■ EXERCISE DESCRIPTION: Among the records below, find the line with "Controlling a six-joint" and the line with "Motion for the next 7". Set down both and every line between, exactly and with no pictures, but nothing else.

[Source data]

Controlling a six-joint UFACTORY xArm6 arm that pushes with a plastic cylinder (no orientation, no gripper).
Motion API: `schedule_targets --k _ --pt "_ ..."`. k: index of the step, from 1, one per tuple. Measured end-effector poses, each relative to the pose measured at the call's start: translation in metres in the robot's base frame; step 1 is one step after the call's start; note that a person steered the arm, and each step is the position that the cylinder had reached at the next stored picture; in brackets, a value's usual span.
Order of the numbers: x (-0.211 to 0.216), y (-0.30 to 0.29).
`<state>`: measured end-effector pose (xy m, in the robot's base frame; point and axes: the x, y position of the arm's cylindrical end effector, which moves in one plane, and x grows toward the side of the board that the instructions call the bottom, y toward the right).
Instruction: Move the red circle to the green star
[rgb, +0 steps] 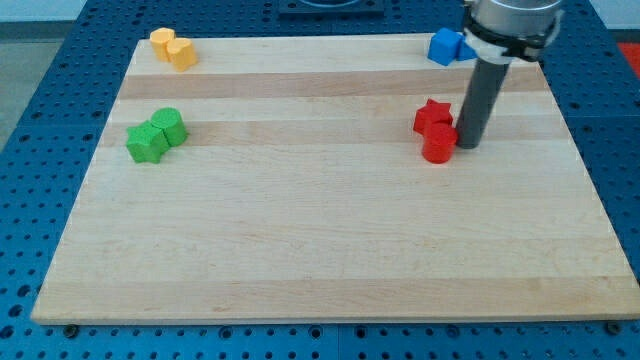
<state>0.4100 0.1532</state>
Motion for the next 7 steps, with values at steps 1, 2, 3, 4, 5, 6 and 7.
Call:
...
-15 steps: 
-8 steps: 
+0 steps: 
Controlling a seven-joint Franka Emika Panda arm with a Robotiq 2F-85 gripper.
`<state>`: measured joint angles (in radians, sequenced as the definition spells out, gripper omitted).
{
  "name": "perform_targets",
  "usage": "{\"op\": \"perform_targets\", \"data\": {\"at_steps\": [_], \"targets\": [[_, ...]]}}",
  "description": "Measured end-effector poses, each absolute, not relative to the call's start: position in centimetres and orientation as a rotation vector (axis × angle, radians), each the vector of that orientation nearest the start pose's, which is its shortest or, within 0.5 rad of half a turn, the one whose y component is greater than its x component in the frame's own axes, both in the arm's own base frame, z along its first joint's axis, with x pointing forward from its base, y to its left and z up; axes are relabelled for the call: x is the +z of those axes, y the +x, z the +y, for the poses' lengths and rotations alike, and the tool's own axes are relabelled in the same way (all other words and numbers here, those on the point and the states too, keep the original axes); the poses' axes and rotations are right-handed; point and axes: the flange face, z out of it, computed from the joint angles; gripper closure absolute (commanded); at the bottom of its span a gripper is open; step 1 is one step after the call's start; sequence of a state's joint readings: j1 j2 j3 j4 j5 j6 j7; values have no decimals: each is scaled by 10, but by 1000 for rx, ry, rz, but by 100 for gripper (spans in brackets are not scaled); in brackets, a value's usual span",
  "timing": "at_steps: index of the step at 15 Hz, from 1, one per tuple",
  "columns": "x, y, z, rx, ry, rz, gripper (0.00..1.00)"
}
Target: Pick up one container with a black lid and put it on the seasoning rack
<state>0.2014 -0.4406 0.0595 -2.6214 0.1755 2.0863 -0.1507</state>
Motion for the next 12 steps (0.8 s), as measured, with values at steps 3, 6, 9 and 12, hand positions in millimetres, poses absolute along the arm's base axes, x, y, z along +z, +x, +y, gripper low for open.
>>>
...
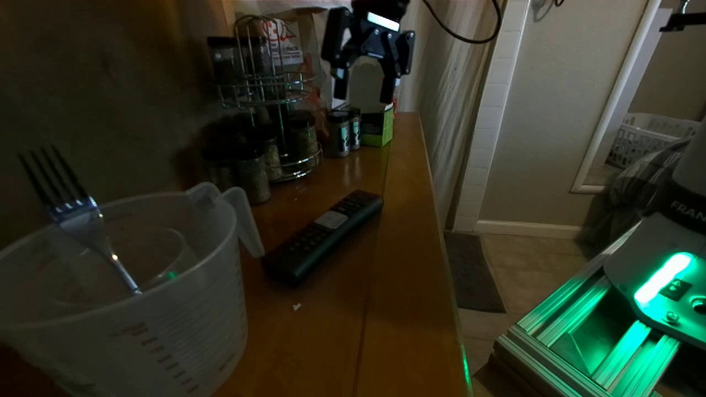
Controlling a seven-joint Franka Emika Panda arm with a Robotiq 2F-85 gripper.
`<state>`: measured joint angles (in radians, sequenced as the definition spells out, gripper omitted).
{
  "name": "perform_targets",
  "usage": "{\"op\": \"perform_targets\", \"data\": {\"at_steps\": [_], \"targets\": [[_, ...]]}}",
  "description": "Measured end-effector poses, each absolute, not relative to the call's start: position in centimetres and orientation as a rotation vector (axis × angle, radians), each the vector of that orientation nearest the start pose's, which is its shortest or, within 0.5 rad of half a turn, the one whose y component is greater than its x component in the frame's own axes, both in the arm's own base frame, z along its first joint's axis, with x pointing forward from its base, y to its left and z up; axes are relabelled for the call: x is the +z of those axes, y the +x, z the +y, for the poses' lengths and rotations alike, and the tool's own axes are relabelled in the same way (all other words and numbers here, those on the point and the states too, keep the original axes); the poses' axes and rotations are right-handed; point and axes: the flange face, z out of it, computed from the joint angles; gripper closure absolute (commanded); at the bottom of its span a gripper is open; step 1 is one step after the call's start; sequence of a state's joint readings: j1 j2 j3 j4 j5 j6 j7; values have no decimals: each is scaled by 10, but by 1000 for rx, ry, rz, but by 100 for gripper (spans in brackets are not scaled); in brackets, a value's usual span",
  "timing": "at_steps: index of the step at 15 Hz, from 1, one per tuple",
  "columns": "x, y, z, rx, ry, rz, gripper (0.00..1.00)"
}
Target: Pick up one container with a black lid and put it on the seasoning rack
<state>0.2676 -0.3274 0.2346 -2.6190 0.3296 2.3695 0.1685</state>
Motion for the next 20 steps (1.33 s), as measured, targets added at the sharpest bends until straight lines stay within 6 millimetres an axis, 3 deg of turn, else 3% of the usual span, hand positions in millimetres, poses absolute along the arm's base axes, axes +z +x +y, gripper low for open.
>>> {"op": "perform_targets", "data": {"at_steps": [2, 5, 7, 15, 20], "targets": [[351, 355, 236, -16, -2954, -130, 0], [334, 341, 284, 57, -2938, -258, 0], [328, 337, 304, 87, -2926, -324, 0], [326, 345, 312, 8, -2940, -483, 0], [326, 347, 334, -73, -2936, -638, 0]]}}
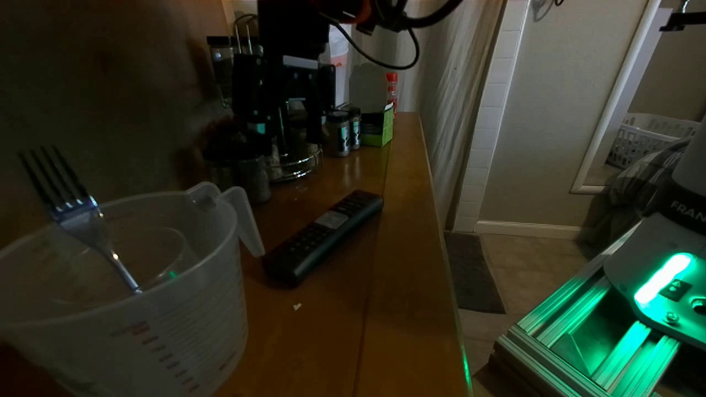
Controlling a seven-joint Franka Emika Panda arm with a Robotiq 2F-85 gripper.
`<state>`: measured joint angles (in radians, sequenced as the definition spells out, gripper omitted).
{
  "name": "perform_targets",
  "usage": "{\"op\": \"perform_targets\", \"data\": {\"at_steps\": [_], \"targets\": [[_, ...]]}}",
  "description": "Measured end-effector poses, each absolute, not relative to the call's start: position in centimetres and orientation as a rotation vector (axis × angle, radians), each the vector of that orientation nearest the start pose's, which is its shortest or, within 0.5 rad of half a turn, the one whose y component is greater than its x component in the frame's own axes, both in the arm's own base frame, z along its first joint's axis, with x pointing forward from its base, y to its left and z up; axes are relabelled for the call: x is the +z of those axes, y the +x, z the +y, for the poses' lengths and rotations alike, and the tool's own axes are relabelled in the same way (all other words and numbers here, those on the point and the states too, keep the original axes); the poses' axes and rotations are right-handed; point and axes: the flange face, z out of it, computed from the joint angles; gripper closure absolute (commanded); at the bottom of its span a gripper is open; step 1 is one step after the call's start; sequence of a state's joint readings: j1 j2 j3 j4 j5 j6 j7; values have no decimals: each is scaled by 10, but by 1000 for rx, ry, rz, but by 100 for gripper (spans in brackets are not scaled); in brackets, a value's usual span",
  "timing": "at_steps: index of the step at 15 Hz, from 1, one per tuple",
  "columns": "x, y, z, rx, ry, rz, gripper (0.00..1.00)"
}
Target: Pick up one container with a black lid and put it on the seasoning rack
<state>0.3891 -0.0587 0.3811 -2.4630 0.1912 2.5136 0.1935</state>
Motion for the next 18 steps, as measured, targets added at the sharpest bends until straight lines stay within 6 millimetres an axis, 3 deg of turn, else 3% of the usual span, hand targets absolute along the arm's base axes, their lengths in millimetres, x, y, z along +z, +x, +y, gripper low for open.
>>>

■ EXPECTED OUTPUT:
Controlling a six-joint UFACTORY xArm6 arm that pushes with a plastic cylinder (no orientation, no gripper).
Motion API: `schedule_targets --k _ --pt "_ ..."`. k: index of the step, from 1, one per tuple. Measured end-effector poses, each relative to the pose measured at the call's start: translation in metres in the robot's base frame; step 1 is one step after the call's start; note that a person steered the arm, and each step is the position that the cylinder had reached at the next stored picture; in brackets, a value's usual span.
Order of the numbers: x (-0.211 to 0.216), y (-0.30 to 0.29).
`<state>`: measured end-effector pose (xy m, in the robot's base frame; point and axes: the x, y position of the arm's cylindrical end effector, which moves in one plane, and x grows toward the side of the board that the instructions call the bottom, y toward the right).
Instruction: Move the red circle to the green star
[rgb, +0 steps] 
<state>0.4100 0.1532</state>
Motion for the next 7 steps, with values at steps 1, 2, 3, 4, 5, 6 and 7.

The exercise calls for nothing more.